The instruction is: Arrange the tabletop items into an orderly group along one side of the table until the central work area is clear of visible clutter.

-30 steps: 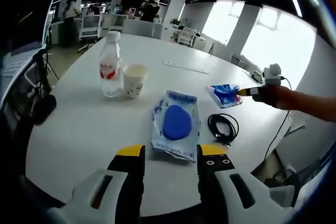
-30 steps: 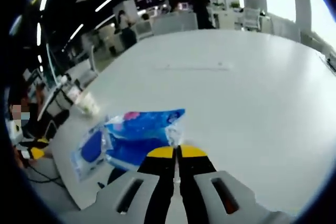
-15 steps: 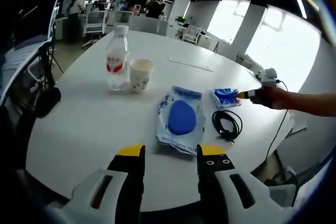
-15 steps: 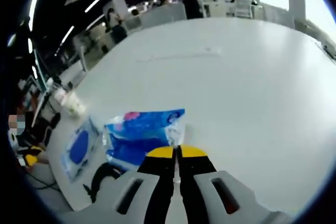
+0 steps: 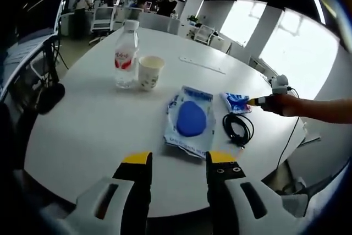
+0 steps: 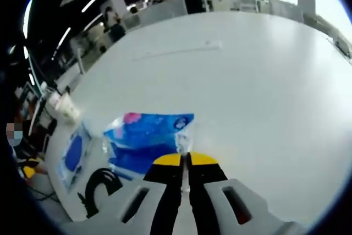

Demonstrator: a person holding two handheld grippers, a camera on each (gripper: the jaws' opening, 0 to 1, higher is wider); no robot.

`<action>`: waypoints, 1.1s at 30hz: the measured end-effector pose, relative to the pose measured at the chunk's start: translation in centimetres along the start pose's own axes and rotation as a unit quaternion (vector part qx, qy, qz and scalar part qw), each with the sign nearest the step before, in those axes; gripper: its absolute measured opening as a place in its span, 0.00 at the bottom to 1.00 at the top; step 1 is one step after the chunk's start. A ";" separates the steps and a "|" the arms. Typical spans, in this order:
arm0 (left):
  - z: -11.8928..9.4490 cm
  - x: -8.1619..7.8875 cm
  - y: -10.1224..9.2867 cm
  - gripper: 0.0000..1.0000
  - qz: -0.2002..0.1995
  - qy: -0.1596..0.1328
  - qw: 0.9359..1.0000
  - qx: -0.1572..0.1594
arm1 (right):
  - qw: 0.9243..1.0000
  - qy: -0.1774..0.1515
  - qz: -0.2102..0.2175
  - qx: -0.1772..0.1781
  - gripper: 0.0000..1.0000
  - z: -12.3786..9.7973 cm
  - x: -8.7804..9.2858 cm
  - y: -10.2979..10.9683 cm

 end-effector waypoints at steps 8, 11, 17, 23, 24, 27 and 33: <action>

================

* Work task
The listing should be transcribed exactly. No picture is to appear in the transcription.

* Solution for this exercise
The instruction is: Arrange the tabletop items into an orderly group along one side of the table until the central work area is clear of visible clutter.

-30 steps: 
-30 steps: 
-15 steps: 
-15 steps: 
+0 steps: 
+0 steps: 

Demonstrator: a person holding two handheld grippers, a camera on each (gripper: the jaws' opening, 0 to 1, higher is wider); no robot.

`<action>`: waypoints, 1.1s at 30hz: the measured end-effector pose, relative to the pose measured at the chunk's start: translation in centimetres along the start pose's own axes and rotation as a unit quaternion (vector part qx, qy, qz and scalar part qw), each with the sign nearest the step before, in those axes; gripper: its absolute measured opening as a place in its span, 0.00 at the bottom to 1.00 at the top; step 1 is one step after the chunk's start. A ";" separates the steps and a "|" the arms. Typical spans, in this order:
arm0 (left):
  - z: -11.8928..9.4490 cm
  - x: -8.1619..7.8875 cm
  - y: -10.1224..9.2867 cm
  - gripper: 0.0000..1.0000
  - qz: -0.2002..0.1995
  - qy: -0.1596..0.1328
  - qw: 0.9359..1.0000
  - qx: -0.1572..0.1594
arm1 (right):
  - qw: 0.9243..1.0000
  - qy: -0.1774..0.1515
  - qz: -0.2102..0.2175
  - qx: -0.1772..0.1781
  - gripper: 0.0000..1.0000
  - z: -12.3786..9.7973 cm
  - x: -8.7804..9.2858 cm
  - y: -10.2979..10.9683 cm

 end-effector waypoints at steps 8, 11, 17, 23, 24, 27 and 33: <action>

That's the full output for the exercise.